1) Toute personne a le droit de circuler librement et de choisir sa résidence à l’intérieur d’un État.

2)Toute personne a le droit de quitter tout pays, y compris le sien, et de revenir dans son pays.

Le concept sociologique de droit de l’asile désigne l’ensemble des règles de droit, internationales et nationales, conventionnelles, législatives, réglementaires et jurisprudentielles, qui participent à la mise en œuvre du droit d’asile en tant que principe politique et norme fondamentale.

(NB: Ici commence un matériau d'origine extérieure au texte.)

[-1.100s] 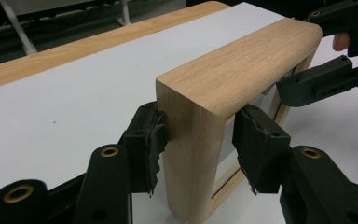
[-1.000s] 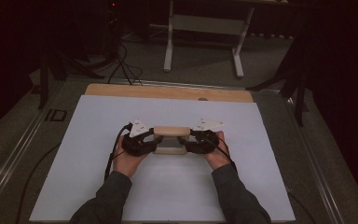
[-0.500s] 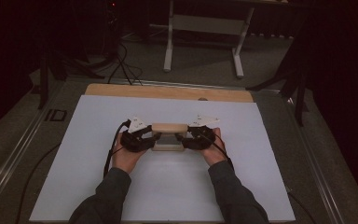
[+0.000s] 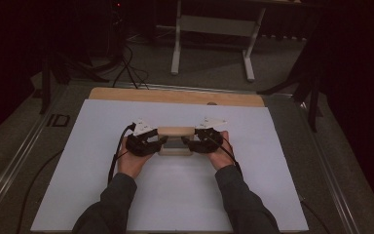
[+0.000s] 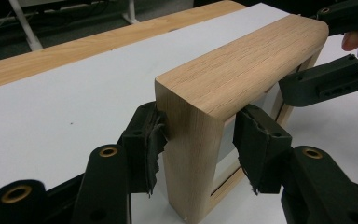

Cet extrait est tiré d’une communication de Jérôme Valluy (Université Paris I, CRPS, TERRA),  « Le droit de l’asile contre le droit d’asile et la liberté de circuler », colloque international La liberté de circuler de l’Antiquité à nos jours: concepts et pratiques, Collège de France et École normale supérieure, Paris, 21-24 mars 2007.

Le passeport Nansen

Certificat reconnu par de nombreux États, le passeport Nansen a permis à des milliers de réfugiés apatrides de voyager alors que le système international des passeports qui a émergé après la Première guerre mondiale conditionne les déplacements aux formalités douanières. Le passeport Nansen est créé le 5 juillet 1922 à l’initiative de Fridtjof Nansen, premier Haut-commissaire pour les réfugiés de la Société des Nations, via l’Office international Nansen pour les réfugiés. Il a été conçu à l’origine pour les réfugiés russes fuyant la Révolution bolchévique, devenus apatrides par le décret soviétique du 15 décembre 1922 qui révoque la nationalité de tous les émigrés. Ce document sera reconnu par 54 pays et servira notamment à des centaines de milliers de Russes, Grecs, Turcs et Arméniens en leur permettant de s’établir dans le pays de leur choix.